Dr. McGoff’s research interests involve understanding dynamical systems from several perspectives. From the probabilistic perspective, he analyzes the long-term behavior of systems whose rules of evolution are drawn at random. Taking a more statistical point of view, he seeks to provide rigorous performance bounds on statistical procedures for data with long-range dependence. At GDA, he focuses on control of stochastic dynamical systems.
Director of Operations
Megan creates processes and policies to help the team work as productively and effectively as possible. She is the administrative point of contact for contracts, ensuring reporting, security, and financial requirements are met. Megan also directs human resources activities including performance reviews, employer-sponsored benefits administration, and payroll processing.
Email Megan with questions about careers, business opportunities, or the website: email@example.com.
Michael Catanzaro received his Ph.D. in Mathematics from Wayne State University in 2016, where his doctoral research involved stochastic and applied topology. He was an assistant professor at Iowa State University following a postdoctoral research position at the University of Florida. Throughout these periods, his research focused on solving scientific problems through the lens of algebraic topology.
Dr. Catanzaro's recent work focuses on theoretical and applied aspects of topological data analysis (TDA). He has successfully applied TDA to the study of task modulation in fMRI data, iterated composition and fractals, and geometric aspects of multi-parameter persistent homology. He has also used topology to develop novel methods of studying exciton scattering in physical chemistry and stochastic currents in thermodynamics. At GDA, he focuses on developing algorithms for determining stratifications within data.

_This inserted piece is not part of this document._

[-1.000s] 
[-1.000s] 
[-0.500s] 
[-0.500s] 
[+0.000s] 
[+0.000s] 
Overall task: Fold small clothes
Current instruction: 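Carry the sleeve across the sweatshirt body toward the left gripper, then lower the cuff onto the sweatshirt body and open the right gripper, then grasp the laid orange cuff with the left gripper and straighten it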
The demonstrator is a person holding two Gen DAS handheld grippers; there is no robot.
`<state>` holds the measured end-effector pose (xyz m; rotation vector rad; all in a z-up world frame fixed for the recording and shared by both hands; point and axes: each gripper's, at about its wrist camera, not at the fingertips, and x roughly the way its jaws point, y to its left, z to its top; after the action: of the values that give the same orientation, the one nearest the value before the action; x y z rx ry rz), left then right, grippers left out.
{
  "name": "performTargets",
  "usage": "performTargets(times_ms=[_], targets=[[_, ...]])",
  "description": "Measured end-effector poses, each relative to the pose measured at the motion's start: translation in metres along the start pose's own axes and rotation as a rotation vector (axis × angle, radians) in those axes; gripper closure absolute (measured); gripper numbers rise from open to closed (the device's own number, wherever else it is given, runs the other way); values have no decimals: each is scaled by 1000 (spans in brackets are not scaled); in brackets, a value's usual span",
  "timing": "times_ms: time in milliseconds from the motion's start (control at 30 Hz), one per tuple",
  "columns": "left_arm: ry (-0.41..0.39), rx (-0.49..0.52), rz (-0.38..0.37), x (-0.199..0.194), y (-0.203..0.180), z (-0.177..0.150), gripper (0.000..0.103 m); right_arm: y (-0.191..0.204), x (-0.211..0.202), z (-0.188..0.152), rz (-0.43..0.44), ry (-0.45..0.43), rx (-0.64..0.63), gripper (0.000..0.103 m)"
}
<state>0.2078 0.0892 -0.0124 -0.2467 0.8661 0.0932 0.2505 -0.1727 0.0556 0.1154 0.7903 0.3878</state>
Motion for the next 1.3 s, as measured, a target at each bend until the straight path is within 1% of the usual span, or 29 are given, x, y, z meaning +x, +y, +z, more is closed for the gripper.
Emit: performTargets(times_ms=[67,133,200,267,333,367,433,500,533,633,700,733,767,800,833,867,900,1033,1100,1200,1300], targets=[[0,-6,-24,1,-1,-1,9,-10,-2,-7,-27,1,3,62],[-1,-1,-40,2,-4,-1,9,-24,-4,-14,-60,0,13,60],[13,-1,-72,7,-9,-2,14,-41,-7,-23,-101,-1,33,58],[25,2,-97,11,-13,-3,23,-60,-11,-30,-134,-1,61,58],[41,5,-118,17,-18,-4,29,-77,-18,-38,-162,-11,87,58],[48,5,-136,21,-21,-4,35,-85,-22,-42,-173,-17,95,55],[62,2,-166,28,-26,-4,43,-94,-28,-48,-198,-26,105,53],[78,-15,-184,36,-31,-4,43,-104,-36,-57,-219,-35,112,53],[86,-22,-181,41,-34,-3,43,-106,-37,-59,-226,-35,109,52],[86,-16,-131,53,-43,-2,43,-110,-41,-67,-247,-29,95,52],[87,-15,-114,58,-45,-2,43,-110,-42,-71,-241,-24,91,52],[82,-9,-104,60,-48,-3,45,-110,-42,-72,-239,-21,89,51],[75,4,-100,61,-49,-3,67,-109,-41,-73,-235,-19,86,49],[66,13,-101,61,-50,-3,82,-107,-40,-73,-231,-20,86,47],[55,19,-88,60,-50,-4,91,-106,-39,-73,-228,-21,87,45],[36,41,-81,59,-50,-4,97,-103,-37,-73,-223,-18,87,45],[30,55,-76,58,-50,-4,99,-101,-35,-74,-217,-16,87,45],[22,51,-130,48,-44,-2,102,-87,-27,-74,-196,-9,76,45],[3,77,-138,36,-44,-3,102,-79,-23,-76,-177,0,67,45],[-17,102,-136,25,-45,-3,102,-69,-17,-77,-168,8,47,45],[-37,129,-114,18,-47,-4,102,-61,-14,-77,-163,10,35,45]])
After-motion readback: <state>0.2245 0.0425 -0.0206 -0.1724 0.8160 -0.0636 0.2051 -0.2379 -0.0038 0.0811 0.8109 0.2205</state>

Nirav Patel received a B.S. in Economics with a specialization in Advanced Mathematical Methods from New York University and a M.S. in Economics and Computer Science from Duke University. Before starting graduate school, he worked as an applied econometrics research analyst at the Brookings Institution in Washington, DC. At Duke, Nirav built mathematical economic models to study the reciprocal relationship between economic inequality and political representation. His research has spanned areas such as spatial and development economics within the context of Sub-Saharan Africa. Broadly, Nirav has extensive experience applying causal inference and machine learning techniques to generate insights from complex data including large-scale survey microdata, ultra high-resolution satellite data, and unstructured time-series data, among others. Nirav's current research interests are in computational game theory and deep learning.
Paul Smith received his Ph.D. in Molecular Biophysics from Columbia University in 2005. During his postdoctoral work at the Memorial Sloan-Kettering Cancer Center, he investigated structure-function relationships in RNA/DNA metabolizing enzymes and carried out studies aimed at discovering novel anti-parasitic drugs. As an Assistant Professor of Chemistry at Fordham University, he studied the structural properties of various viral proteins and applications of machine learning to macromolecular crystallography. Since 2019, he has worked as a Data Scientist and Software Engineer in both the FinTech and Digital Healthcare sectors. Throughout his scientific career, he has been an active software developer and systems administrator.